## [作業重點]
使用 Sklearn 中的 Lasso, Ridge 模型，來訓練各種資料集，務必了解送進去模型訓練的**資料型態**為何，也請了解模型中各項參數的意義。

機器學習的模型非常多種，但要訓練的資料多半有固定的格式，確保你了解訓練資料的格式為何，這樣在應用新模型時，就能夠最快的上手開始訓練！

## 練習時間
試著使用 sklearn datasets 的其他資料集 (boston, ...)，來訓練自己的線性迴歸模型，並加上適當的正則化來觀察訓練情形。

In [10]:
import numpy as np 
import pandas as pd
import matplotlib.pyplot as plt
from sklearn import datasets, linear_model
from sklearn.linear_model import Lasso, Ridge
from sklearn.model_selection import train_test_split
from sklearn.metrics import mean_squared_error

### Import the 'Boston' datatset (house price in Boston)

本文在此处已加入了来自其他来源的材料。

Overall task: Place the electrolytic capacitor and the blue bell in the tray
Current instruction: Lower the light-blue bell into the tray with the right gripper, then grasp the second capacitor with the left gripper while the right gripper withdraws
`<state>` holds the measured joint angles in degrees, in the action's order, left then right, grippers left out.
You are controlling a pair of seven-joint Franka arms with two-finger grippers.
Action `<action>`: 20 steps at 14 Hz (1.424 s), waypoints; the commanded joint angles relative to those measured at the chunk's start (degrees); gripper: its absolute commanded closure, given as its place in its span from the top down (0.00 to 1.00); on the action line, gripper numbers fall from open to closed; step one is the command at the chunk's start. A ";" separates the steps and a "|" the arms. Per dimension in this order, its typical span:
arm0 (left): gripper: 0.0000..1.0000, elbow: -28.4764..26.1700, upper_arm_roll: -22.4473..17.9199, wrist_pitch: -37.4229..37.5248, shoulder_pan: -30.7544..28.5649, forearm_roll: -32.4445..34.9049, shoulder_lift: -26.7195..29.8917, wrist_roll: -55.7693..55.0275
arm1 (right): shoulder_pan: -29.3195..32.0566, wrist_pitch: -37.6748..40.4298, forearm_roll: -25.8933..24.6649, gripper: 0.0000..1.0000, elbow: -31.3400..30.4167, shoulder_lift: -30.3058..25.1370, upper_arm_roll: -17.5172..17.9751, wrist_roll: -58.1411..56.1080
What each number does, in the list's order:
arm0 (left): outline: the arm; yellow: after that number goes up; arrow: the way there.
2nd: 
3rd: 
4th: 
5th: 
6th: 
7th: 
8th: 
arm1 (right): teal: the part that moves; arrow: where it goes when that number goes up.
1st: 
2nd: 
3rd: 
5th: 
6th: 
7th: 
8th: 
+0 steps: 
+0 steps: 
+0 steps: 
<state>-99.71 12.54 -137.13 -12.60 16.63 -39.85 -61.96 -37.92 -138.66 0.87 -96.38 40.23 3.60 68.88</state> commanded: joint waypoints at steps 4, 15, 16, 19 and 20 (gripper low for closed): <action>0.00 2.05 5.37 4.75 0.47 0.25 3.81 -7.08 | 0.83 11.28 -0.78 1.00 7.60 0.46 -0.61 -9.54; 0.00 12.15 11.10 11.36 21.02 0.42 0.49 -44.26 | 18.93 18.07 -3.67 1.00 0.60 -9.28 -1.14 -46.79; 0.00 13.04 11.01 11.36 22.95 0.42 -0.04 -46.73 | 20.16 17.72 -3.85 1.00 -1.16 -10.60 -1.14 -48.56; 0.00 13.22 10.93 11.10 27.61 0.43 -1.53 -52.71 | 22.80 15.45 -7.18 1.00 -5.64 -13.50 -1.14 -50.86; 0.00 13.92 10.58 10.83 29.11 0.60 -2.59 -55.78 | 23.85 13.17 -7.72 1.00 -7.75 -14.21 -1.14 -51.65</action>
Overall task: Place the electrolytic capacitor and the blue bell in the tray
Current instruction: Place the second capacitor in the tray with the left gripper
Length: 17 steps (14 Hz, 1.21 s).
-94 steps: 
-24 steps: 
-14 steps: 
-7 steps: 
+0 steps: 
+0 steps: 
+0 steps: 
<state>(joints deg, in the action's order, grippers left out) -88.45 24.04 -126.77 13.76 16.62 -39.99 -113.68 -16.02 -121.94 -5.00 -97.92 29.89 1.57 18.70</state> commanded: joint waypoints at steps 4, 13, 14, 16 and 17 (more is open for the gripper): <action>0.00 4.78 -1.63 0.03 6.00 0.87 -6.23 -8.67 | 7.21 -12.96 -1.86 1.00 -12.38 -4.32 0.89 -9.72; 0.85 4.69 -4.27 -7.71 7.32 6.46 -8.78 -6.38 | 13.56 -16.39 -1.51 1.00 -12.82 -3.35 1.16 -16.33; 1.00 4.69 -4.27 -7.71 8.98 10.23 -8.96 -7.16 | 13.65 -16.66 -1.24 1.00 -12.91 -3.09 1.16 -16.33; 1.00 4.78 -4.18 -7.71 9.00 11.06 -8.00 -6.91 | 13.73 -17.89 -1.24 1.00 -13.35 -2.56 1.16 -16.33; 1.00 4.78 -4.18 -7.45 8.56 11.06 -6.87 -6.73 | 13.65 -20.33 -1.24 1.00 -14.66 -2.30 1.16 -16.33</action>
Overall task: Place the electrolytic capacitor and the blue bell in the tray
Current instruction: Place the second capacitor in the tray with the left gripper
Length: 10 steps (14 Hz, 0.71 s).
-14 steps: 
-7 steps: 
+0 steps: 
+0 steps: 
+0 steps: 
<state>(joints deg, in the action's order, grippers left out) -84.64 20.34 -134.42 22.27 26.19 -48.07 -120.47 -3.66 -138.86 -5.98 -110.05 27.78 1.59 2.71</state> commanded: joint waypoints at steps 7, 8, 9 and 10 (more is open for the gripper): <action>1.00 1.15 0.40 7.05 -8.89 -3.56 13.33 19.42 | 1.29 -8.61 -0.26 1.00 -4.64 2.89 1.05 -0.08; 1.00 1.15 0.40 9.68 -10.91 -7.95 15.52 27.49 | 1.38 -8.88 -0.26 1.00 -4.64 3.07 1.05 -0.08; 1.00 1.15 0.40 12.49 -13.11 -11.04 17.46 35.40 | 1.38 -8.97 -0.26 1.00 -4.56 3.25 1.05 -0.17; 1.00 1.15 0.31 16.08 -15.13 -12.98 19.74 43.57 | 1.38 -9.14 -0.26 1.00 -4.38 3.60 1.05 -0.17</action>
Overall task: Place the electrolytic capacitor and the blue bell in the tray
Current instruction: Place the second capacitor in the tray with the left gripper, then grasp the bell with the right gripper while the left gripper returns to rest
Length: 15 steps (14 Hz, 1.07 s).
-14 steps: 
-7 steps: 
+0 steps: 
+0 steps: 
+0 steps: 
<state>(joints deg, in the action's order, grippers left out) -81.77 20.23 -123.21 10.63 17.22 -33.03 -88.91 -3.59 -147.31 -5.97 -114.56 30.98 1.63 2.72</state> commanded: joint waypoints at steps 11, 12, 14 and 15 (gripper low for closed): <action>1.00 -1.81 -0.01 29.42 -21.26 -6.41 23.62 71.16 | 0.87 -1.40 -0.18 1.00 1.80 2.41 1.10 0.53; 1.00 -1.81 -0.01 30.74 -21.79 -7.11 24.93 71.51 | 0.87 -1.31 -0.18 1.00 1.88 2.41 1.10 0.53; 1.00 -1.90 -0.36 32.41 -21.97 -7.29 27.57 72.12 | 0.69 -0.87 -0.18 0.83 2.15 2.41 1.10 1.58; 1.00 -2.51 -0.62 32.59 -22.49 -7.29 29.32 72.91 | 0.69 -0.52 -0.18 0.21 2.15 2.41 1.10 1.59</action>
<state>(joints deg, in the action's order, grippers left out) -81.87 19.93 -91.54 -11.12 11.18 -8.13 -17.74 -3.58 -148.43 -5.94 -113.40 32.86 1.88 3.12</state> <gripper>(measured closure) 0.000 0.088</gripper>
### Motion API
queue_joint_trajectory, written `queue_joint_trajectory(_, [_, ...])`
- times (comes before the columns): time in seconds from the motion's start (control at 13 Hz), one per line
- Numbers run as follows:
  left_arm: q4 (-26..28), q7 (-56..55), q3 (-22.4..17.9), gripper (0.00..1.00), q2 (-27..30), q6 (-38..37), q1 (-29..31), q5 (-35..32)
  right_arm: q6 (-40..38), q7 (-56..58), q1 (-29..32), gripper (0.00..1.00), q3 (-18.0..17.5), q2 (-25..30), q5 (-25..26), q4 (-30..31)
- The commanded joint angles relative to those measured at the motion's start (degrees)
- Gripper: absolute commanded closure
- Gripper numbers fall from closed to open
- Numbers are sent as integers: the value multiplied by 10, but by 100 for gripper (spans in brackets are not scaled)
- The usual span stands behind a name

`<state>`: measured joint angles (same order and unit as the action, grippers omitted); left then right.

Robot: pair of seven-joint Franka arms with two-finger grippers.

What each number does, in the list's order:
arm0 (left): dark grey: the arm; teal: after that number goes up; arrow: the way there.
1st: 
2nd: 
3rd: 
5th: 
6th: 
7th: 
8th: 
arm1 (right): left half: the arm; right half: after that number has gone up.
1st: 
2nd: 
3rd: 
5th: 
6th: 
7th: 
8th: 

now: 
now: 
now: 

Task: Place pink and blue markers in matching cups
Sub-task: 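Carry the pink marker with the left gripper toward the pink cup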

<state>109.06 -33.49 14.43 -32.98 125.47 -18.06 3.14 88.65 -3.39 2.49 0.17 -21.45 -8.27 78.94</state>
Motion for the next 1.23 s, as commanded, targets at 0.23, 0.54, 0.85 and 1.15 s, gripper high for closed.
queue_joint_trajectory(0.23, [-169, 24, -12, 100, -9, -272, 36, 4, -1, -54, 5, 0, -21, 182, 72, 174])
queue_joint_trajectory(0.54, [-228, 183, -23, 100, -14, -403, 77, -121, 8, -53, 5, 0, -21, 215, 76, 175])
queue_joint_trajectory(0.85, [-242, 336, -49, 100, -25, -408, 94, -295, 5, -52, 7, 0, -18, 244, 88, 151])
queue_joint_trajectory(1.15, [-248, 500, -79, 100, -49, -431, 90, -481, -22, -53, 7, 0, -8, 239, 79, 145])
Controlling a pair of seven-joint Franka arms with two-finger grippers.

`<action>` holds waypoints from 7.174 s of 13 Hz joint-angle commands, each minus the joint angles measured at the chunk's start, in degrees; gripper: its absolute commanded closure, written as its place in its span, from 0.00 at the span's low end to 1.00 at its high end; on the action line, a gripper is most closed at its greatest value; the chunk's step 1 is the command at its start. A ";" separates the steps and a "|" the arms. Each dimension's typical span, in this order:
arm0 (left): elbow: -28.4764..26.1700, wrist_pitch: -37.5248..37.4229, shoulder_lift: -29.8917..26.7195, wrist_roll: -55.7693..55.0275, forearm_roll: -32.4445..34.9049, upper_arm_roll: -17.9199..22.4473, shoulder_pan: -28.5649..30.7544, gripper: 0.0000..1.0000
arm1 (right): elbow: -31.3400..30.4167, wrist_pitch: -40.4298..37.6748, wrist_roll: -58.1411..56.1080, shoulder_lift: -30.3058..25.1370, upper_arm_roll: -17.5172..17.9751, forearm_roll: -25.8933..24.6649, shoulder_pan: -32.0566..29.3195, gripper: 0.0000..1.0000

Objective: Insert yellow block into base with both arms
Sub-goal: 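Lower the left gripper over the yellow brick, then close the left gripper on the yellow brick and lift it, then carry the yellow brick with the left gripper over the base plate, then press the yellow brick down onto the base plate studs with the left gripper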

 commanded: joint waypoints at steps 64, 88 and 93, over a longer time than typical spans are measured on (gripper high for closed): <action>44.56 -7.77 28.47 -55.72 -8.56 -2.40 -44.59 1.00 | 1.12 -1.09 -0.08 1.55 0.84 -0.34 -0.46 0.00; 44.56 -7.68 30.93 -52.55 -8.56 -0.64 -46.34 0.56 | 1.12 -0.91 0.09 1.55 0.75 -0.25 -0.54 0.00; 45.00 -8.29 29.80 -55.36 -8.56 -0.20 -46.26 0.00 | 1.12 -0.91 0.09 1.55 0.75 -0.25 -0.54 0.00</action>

#### Split the raw data into features(df) and target

In [2]:
data_url = "http://lib.stat.cmu.edu/datasets/boston"
raw_df = pd.read_csv(data_url, sep="\s+", skiprows=22, header=None)
#features in df
df = pd.DataFrame(np.hstack([raw_df.values[::2, :], raw_df.values[1::2, :2]]))
target = pd.DataFrame(raw_df.values[1::2, 2])

Variables in order:  
 CRIM : per capita crime rate by town  
 ZN : proportion of residential land zoned for lots over 25,000 sq.ft.  
 INDUS    :proportion of non-retail business acres per town  
 CHAS     :Charles River dummy variable (= 1 if tract bounds river; 0 otherwise)  
 NOX      :nitric oxides concentration (parts per 10 million)  
 RM       :average number of rooms per dwelling  
 AGE      :proportion of owner-occupied units built prior to 1940  
 DIS      :weighted distances to five Boston employment centres  
 RAD      :index of accessibility to radial highways  
 TAX      :full-value property-tax rate per $10,000  
 PTRATIO  :pupil-teacher ratio by town  
 B        :1000(Bk - 0.63)^2 where Bk is the proportion of blacks by town  
 LSTAT    :% lower status of the population  
 MEDV     :Median value of owner-occupied homes in $1000's  


 MEDV is target

#### Set the column name

In [3]:
df.columns = ['CRIM', 'ZN', 'INDUS', 'CHAS', 'NOX', 'RM', 'AGE', 'DIS', 'RAD',
        'TAX', 'PTRATIO', 'B', 'LSTAT']

target.columns = ['MEDV']

### Build a model to predict the house price(MEDV)

1. for simplification, I use 'CRIM' only
2. By definition, 'CRIM' is numerical, so I am going to build a Linear Regression model

#### Regular Linear Regression

In [11]:
crim = df[['CRIM']]

# separate the data into train and test
x_train, x_test, y_train, y_test = train_test_split(crim, target, test_size = 0.2, random_state=6)

# new a Linear Regression model
regr = linear_model.LinearRegression()

# train the model with training data
regr.fit(x_train, y_train)

# test the predicition with testing data
y_pred = regr.predict(x_test)

print('Coefficients: ', regr.coef_)

print('Mean squared error: %.2f' % mean_squared_error(y_test, y_pred))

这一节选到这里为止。